**Work required**.
Without its pictures, the listing below is to be transcribed exactly.

*** Block opens ***

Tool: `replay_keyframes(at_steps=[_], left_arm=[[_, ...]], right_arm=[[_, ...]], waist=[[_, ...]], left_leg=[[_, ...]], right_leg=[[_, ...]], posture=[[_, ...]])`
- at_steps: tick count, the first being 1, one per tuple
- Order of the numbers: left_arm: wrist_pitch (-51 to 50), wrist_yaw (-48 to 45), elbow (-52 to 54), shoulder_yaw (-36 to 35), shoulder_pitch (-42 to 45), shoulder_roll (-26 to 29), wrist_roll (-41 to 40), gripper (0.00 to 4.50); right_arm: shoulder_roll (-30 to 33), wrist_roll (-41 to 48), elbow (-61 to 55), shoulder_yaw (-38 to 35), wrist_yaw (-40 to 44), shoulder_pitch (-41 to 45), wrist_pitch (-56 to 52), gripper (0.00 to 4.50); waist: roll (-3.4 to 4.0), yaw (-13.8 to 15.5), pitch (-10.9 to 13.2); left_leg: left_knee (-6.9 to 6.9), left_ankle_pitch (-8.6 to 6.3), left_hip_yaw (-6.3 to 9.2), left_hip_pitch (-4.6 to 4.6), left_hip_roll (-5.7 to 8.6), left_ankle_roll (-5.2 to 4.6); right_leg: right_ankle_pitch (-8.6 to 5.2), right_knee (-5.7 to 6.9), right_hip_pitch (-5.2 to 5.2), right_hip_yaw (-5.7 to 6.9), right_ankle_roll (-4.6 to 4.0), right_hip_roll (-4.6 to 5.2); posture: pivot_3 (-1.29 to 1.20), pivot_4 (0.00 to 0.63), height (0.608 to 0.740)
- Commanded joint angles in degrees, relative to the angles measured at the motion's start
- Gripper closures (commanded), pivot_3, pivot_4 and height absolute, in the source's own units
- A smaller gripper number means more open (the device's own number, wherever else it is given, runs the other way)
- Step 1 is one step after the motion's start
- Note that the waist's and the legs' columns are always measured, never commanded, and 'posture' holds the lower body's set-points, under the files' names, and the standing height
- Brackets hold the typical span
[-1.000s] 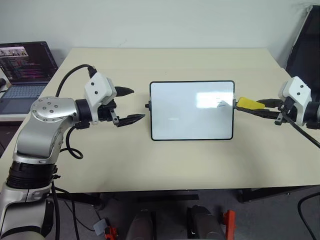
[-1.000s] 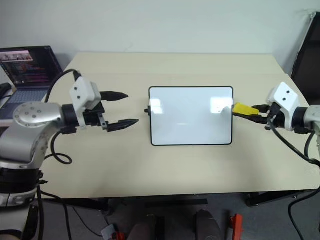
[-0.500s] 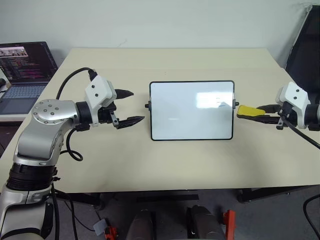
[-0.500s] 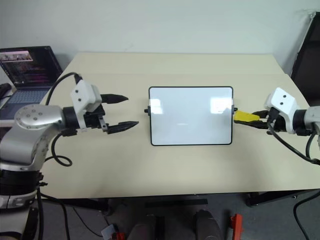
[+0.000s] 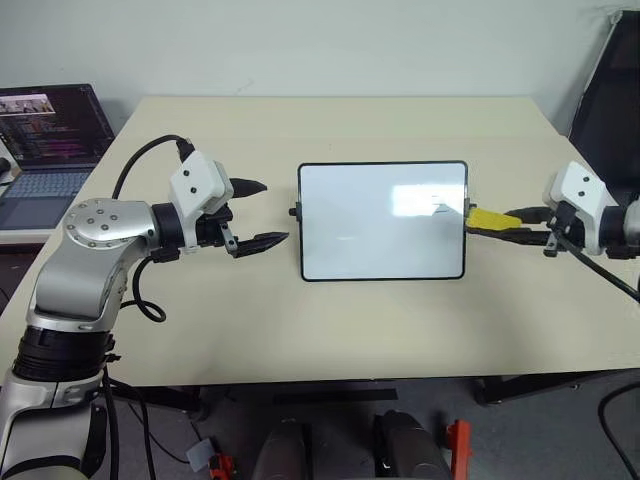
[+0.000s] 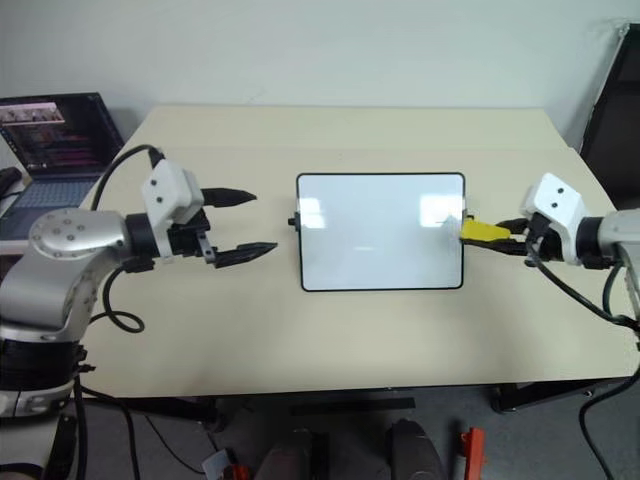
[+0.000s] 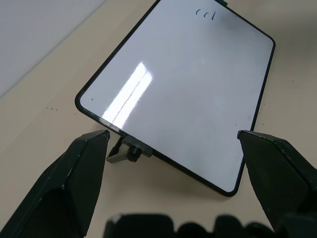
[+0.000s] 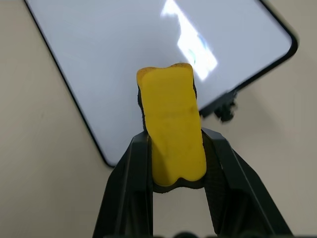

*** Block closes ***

**Result of the exercise**.
Tool: `replay_keyframes(at_steps=[_], left_arm=[[_, ...]], right_arm=[[_, ...]], waist=[[_, ...]], left_leg=[[_, ...]], right_leg=[[_, ...]], posture=[[_, ...]])`
- at_steps: tick count, the first being 1, one per tuple
- Order of the numbers: left_arm: wrist_pitch (-51 to 50), wrist_yaw (-48 to 45), elbow (-52 to 54), shoulder_yaw (-36 to 35), shoulder_pitch (-42 to 45), shoulder_roll (-26 to 29), wrist_roll (-41 to 40), gripper (0.00 to 4.50); right_arm: shoulder_roll (-30 to 33), wrist_roll (-41 to 48), elbow (-61 to 55), shoulder_yaw (-38 to 35), wrist_yaw (-40 to 44), shoulder_pitch (-41 to 45), wrist_pitch (-56 to 52), gripper (0.00 to 4.50); waist: roll (-3.4 to 4.0), yaw (-13.8 to 15.5), pitch (-10.9 to 13.2); left_leg: left_knee (-6.9 to 6.9), left_ankle_pitch (-8.6 to 6.3), left_hip_yaw (-6.3 to 9.2), left_hip_pitch (-4.6 to 4.6), left_hip_roll (-5.7 to 8.6), left_ankle_roll (-5.2 to 4.6); right_leg: right_ankle_pitch (-8.6 to 5.2), right_knee (-5.7 to 6.9), right_hip_pitch (-5.2 to 5.2), right_hip_yaw (-5.7 to 6.9), right_ankle_roll (-4.6 to 4.0), right_hip_roll (-4.6 to 5.2); posture: pivot_3 (-1.29 to 1.20), pivot_4 (0.00 to 0.63), height (0.608 to 0.740)
- Commanded joint angles in degrees, relative to the angles measured at the motion's start
- Gripper closures (commanded), pivot_3, pivot_4 and height absolute, in the source's own units
- A smaller gripper number means more open (the device's own number, wherever else it is given, runs the other way)
- Step 1 is one step after the motion's start
- Note that the waist's and the legs' columns are always measured, never commanded, and 'posture' holds the lower body's set-points, under the files' names, and the standing height
- Brackets hold the typical span
[-1.000s] 
[-1.000s] 
[-0.500s] 
[-0.500s] 
[+0.000s] 
[+0.000s] 
[+0.000s] 
[+0.000s] 

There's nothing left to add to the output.